Oxford Road CEO Granger warns that the businesses that continually respond to short-term panics about “brand safety” run the risk of creating bigger and more lasting damage if they aren’t careful. The more business cedes to boycott pressure, the more consumers will start to think companies are obligated to influence what media report. Granger notes this is a problem for business, because the media is a far more polarizing and less credible institution.
“According to the Edelman Trust Barometer that came out this year, business is the only institution that is seen as both competent and trustworthy,” Granger said in an interview with RealClearInvestigations. “Government is not seen as competent or trustworthy and the media is not seen as competent or trustworthy. And the dirty little secret is that business pays for media. It is business that is trusted, which is sponsoring media, which is untrusted.”
Granger says he’s having a tough time getting advertisers to think about the long-term implications of weighing in on a never-ending series of social media-driven controversies. Once powerful arguments are less effective, including appeals to free speech rights and analytics showing that there’s no lasting harm from ignoring social media-driven boycotts driven by small groups of activists. That’s because the calls to respond to ad boycotts are starting to come from politically motivated employees.
“When it is employees of the company who are concerned that the company they signed on for is not adhering to the value system that they purport to have, and they feel that there’s hypocrisy there, that’s when things really start to change,” says Granger. The polarization has so firmly taken hold in both the media and business that Granger has founded an organization called Media Roundtable. The organization offers resources to help advertisers and media take up approaches “different than keyword blocking, public shaming, and reactive boycotts that drive people further apart” and are instead “based on proactive, direct, and collaborative engagement between brands, creators, networks, and platforms. We aim to shift the incentive structure away from supporting outrage, accusation, and vilification and toward media that fosters truth and civility in journalism.” Granger also hosts a Media Roundtable podcast where he discusses the tensions between media and business with guests across the political spectrum.
Despite growing recognition that the lack of civility and good-faith understanding is breaking the advertising business and hurting media revenue, the boycott tactics are escalating. The NAACP recently wrote a letter to the NFL asking the league not to strike a broadcast deal with the Fox TV network over corporate ties to Fox News. Politicians too are getting in on the act.
Two Democratic members of Congress have sent letters to the presidents of Comcast, AT&T, Verizon, Cox, Dish, and other cable and satellite companies suggesting they should stop carrying Fox News and upstart conservative cable networks such as Newsmax or pressure them to change their coverage—egged on in part by outlets such as CNN.

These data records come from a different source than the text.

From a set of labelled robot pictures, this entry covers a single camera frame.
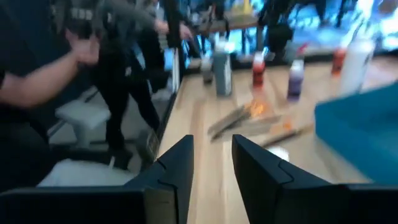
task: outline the blue bin
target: blue bin
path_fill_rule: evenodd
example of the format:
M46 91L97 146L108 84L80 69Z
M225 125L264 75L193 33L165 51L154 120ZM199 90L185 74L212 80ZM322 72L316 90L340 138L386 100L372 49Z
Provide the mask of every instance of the blue bin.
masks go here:
M315 107L315 132L363 174L398 184L398 84Z

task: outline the red bottle
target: red bottle
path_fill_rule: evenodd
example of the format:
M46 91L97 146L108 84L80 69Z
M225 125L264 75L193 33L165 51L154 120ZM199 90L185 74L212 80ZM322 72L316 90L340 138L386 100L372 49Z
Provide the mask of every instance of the red bottle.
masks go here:
M253 59L253 88L262 88L264 84L264 71L266 63L261 52L254 55Z

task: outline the purple bottle
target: purple bottle
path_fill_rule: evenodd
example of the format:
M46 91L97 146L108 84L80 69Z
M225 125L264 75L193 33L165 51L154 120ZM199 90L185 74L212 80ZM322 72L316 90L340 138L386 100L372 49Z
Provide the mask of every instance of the purple bottle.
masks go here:
M301 95L304 80L304 61L294 60L289 74L289 87L287 88L287 100L298 101Z

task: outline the gray bottle
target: gray bottle
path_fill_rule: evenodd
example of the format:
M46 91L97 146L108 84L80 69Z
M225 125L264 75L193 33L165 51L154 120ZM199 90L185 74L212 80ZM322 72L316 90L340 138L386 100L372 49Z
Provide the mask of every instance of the gray bottle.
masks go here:
M213 53L213 71L216 80L217 96L232 94L232 70L229 53L225 50L226 41L220 39Z

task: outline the white stool
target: white stool
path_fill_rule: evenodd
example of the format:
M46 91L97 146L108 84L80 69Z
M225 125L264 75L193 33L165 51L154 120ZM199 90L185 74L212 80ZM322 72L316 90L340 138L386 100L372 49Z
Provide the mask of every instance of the white stool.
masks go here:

Granger warns that the media climate could still get much uglier than it is now. “I’ve gotten in multiple debates about the value of some of these third parties and the one-sidedness of the accountability measures that are being applied,” he says. “Now, just wait a few years and watch for a right-wing version [of the boycotts]. There have been attempts, but they haven’t been well executed, but when that happens, then it’s just mutually assured destruction. I don’t think that’s a winning strategy for anyone.”